Dynamic Load-Balancing DNS: dlbDNS
The rapid growth of computer literacy has led to a dramatic rise in the number of people using computers today. This rise has resulted in the development of intense computation-oriented and resource-sharing applications. These factors together play a prominent role in increasing the load across the Internet, causing severe network traffic congestion. This phenomenon, though dynamic in nature, causes a lot of user frustration in the form of slow response times and repeated crashing of applications.
Developing servers with more capacity and capability of handling this traffic is one way to solve the problem; another is to distribute client requests across multiple servers. This second method is an elegant way of handling this problem, since it uses existing resources and avoids scenarios in which some servers are overloaded while the rest of them are idle.
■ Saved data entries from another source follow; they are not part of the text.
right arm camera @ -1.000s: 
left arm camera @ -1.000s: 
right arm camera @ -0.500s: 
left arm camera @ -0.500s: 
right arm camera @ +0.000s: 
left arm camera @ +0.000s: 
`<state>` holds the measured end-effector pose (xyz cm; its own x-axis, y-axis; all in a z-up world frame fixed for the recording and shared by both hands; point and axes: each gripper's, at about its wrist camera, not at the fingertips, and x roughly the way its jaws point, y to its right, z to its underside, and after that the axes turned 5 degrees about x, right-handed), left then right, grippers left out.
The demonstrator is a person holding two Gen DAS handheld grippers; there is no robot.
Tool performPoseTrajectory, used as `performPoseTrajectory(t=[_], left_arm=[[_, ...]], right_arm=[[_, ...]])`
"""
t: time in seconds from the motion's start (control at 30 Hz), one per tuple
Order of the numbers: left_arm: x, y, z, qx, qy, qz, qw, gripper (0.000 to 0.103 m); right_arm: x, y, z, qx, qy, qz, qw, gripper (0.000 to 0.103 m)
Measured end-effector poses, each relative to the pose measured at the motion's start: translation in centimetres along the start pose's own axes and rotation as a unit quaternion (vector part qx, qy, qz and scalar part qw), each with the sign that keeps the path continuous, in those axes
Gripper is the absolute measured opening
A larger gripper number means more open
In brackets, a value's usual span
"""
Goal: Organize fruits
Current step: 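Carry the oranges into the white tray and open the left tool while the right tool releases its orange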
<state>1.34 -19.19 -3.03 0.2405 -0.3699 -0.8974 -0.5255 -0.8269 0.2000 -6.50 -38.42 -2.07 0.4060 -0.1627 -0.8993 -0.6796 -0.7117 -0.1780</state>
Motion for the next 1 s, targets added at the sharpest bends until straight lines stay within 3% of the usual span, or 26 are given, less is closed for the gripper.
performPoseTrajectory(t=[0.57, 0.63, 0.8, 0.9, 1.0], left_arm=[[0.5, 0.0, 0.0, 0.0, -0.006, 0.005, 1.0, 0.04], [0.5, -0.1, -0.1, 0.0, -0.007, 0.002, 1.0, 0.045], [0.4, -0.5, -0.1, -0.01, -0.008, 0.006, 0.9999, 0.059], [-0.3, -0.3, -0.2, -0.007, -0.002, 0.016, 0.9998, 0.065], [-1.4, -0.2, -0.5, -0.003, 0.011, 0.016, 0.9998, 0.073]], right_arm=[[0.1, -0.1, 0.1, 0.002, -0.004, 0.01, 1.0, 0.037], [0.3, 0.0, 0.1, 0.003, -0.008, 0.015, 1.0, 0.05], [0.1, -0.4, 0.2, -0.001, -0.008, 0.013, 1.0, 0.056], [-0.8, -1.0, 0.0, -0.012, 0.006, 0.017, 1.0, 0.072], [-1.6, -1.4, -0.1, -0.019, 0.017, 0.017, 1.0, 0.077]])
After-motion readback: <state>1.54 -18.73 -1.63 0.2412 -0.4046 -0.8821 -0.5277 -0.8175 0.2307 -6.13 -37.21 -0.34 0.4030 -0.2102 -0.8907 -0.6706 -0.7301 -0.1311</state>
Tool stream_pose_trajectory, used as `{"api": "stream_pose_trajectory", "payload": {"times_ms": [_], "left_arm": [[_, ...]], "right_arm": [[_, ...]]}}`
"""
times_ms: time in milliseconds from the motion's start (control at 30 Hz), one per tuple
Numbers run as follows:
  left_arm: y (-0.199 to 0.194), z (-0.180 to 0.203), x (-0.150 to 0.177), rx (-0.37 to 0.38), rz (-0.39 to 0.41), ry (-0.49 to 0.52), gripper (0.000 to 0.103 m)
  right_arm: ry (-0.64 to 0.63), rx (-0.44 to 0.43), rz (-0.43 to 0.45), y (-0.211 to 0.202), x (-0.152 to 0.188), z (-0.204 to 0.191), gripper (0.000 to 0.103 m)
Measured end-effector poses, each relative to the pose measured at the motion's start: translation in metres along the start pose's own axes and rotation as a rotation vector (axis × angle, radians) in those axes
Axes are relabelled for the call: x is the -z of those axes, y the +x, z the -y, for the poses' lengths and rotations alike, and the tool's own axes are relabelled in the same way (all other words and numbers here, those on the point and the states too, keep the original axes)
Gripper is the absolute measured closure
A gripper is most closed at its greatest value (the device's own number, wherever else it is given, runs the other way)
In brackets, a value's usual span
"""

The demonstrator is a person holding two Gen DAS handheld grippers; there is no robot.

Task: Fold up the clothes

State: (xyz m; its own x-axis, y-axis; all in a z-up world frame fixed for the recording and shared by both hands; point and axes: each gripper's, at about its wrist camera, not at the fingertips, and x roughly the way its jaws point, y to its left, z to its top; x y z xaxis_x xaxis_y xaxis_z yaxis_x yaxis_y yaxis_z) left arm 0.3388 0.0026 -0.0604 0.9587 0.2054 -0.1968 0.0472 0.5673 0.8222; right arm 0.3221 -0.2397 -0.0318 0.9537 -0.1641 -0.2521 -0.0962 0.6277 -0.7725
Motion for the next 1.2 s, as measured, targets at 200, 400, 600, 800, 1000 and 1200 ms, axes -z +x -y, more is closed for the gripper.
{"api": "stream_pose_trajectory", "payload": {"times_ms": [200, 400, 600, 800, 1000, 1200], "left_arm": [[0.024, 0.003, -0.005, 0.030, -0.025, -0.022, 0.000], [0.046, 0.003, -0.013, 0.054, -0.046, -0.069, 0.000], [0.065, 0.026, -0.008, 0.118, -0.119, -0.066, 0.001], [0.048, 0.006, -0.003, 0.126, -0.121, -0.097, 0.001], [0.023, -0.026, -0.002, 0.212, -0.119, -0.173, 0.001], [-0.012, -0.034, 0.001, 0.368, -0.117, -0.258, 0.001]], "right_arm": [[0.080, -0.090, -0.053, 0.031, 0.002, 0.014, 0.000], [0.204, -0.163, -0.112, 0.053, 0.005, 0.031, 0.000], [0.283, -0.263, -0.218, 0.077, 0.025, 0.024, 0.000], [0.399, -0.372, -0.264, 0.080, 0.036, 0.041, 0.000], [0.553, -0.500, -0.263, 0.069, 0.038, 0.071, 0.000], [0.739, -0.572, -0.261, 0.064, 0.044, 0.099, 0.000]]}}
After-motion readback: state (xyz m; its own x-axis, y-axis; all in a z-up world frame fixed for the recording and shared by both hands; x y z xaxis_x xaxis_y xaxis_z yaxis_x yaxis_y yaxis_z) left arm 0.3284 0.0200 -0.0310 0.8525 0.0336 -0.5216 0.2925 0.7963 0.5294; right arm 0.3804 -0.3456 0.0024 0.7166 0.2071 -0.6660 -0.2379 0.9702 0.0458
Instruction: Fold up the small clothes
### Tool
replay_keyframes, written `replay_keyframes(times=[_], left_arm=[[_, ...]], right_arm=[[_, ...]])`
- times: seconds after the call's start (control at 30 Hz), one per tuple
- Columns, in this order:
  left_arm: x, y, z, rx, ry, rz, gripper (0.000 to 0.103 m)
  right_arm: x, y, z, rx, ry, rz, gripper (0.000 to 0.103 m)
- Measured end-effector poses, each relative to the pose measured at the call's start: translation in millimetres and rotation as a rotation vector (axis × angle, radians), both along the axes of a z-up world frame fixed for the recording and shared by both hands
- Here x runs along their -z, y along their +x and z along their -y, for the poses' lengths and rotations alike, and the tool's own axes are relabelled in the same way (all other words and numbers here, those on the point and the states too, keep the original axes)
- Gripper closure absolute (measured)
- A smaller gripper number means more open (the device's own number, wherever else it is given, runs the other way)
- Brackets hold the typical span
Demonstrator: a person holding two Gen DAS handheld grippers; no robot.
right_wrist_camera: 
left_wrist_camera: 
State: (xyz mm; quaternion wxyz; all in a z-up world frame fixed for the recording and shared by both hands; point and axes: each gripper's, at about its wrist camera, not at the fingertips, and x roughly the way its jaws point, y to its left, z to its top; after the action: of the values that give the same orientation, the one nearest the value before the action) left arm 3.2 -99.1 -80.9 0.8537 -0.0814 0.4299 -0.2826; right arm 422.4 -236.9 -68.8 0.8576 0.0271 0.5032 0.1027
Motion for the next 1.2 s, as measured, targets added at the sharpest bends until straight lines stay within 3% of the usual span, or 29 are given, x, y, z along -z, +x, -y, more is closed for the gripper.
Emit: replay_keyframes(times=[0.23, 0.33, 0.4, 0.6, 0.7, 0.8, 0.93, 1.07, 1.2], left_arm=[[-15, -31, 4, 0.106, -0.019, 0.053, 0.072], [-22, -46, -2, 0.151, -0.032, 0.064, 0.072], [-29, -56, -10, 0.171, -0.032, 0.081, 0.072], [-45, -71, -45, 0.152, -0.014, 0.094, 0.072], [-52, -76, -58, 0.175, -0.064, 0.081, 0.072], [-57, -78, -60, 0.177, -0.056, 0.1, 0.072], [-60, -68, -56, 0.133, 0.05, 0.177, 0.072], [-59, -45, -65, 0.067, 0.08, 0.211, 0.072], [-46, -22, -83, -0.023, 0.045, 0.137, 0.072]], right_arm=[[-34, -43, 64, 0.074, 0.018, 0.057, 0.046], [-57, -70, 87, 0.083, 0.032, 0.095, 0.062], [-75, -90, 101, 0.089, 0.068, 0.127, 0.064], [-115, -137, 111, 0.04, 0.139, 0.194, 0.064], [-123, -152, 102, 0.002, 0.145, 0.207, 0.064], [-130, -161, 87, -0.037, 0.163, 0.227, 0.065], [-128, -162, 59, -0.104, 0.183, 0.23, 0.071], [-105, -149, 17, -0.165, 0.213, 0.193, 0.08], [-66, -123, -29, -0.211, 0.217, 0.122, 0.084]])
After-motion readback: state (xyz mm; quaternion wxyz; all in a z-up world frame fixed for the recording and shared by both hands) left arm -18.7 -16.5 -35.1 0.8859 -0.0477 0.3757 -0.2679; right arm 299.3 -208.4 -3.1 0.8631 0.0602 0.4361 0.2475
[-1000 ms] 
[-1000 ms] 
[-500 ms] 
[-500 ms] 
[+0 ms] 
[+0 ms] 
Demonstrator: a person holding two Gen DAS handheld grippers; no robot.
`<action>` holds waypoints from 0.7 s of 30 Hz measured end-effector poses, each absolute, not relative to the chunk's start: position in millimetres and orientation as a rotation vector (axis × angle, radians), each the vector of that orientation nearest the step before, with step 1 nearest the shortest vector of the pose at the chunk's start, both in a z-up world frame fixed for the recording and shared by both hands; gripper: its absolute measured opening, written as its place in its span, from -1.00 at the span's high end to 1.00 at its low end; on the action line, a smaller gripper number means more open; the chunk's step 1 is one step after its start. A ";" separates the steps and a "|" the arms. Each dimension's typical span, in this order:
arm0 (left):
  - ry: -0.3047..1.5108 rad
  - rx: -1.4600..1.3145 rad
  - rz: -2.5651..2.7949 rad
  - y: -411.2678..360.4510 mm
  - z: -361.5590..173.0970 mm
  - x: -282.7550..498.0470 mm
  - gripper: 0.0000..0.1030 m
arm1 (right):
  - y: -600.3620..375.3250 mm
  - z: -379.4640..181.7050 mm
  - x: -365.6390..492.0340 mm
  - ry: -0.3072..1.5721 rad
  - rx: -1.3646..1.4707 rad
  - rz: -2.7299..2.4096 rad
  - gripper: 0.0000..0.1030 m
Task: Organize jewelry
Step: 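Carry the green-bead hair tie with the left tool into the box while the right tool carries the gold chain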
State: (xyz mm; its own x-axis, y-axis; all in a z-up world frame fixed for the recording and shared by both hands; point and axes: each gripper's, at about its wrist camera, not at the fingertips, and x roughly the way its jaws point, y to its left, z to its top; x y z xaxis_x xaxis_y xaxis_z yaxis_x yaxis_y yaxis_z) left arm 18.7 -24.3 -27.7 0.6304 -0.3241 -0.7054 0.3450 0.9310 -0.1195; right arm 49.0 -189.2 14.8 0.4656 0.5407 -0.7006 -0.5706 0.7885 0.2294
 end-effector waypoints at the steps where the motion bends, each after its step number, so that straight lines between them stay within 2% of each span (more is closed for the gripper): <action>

The need for distributing requests across servers is further strengthened, considering:
Each TCP session eats up 32 bytes of memory (a general rule of thumb), causing a server that has 32MB of RAM to theoretically support one million simultaneous connections (see Resources 2).
Given a number of servers, users always log in to their favorite server while overlooking the load on that server.
Distributing a request across servers can be implemented by monitoring the servers regularly and directing the request dynamically to the best server. This way of dynamically directing a request across multiple servers based on the server load is called dynamic load balancing. This feature can be added to the pre-existing Domain Name Service (DNS), as it already plays a prominent role in resolving client requests and can be configured to direct client requests across multiple servers in an effort to avoid network traffic congestion. Here, best server refers to the server with the best rating based on a rating algorithm to be explained later.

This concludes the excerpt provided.